NO MENTION OF DOLE PROPOSAL

Rabin was asked about a proposal by Senate Minority Leader Robert Dole (R-Kan.) to provide more foreign aid to emerging democracies in Eastern Europe by making a 5 percent cut in the U.S. foreign aid grants given to the largest recipients, including Israel.

The defense minister said the only mention of it he has heard while in the United States was from The New York Times, which printed Dole’s proposal on its op-ed page Tuesday.

“I’ve heard about certain difficulties of the United States, but I have not seen any sign that (it will) affect the coming fiscal year support of Israel,” he added.

Rabin also told reporters that he has no plans to meet with Egyptian Foreign Minister Esmat Abdel Meguid, who met with Baker twice on Tuesday.

State Department spokeswoman Margaret Tutwiler said that a second unscheduled meeting between Baker and Meguid was held at the Egyptian minister’s hotel Tuesday night, so they could continue their discussion of the Middle East situation.

Meguid is in Washington primarily to discuss Egypt’s economic problems with the International Monetary Fund. His first meetings on the IMF lasted so long that there was no time to discuss the peace process, Tutwiler said.

She said Meguid and Baker will meet again Friday.

Tutwiler said that Baker and Meguid did not discuss the scheduling of a proposed meeting in Washington that would include the two of them, along with Israeli Foreign Minister Moshe Arens.

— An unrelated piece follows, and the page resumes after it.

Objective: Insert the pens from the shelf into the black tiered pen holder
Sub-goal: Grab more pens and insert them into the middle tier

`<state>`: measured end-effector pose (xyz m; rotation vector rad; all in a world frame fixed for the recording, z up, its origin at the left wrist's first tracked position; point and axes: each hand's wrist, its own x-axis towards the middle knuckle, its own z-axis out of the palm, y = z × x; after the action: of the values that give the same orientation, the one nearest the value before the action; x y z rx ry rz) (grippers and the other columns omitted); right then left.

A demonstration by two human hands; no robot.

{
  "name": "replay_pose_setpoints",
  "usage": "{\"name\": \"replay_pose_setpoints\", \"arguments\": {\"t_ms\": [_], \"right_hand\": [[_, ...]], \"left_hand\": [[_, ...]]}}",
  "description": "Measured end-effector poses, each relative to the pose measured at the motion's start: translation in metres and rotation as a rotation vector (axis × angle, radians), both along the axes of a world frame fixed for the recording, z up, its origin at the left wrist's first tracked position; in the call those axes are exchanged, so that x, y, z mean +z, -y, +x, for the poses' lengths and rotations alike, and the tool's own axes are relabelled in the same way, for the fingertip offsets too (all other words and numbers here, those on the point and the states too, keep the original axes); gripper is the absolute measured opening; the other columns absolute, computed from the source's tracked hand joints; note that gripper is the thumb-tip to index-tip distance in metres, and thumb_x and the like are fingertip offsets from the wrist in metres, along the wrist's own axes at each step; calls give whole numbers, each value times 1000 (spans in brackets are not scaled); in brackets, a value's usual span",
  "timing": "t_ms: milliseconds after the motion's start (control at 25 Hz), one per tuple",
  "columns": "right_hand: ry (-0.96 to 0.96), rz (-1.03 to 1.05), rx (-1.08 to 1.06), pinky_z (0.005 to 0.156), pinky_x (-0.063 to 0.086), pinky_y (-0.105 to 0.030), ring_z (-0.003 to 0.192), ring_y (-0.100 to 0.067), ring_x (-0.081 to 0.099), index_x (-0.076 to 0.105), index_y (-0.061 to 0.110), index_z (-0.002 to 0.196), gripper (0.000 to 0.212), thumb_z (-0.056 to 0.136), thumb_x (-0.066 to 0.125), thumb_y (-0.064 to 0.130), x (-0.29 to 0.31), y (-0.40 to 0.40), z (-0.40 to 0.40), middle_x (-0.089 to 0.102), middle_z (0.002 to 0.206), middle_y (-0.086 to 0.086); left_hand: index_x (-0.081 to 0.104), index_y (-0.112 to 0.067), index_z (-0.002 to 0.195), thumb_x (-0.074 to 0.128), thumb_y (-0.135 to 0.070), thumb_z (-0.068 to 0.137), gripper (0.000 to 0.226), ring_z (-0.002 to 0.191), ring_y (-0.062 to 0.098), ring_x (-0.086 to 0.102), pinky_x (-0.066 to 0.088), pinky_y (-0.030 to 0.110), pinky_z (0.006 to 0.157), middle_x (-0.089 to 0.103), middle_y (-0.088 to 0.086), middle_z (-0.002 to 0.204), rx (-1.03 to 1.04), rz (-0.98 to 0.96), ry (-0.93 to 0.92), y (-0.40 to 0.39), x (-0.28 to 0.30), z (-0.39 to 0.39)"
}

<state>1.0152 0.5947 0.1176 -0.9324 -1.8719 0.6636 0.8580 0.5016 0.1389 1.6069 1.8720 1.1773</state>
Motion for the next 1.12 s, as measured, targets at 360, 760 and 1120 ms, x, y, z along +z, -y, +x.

She said Baker telephoned Arens on Tuesday morning, but refused to confirm a report in Israel that the meeting, originally expected this month, would be held in late February.

“There is no lack of desire on any of the three foreign ministers for such a meeting to take place,” Tutwiler said. “But all three agree that there is substance to be worked out” before such a meeting can be held.

Rabin, who also met Wednesday with Dennis Ross, director of the State Department’s policy planning staff, was scheduled to meet late Wednesday afternoon with Defense Secretary Dick Cheney and separately with the secretaries of the Army, Navy and Air Force.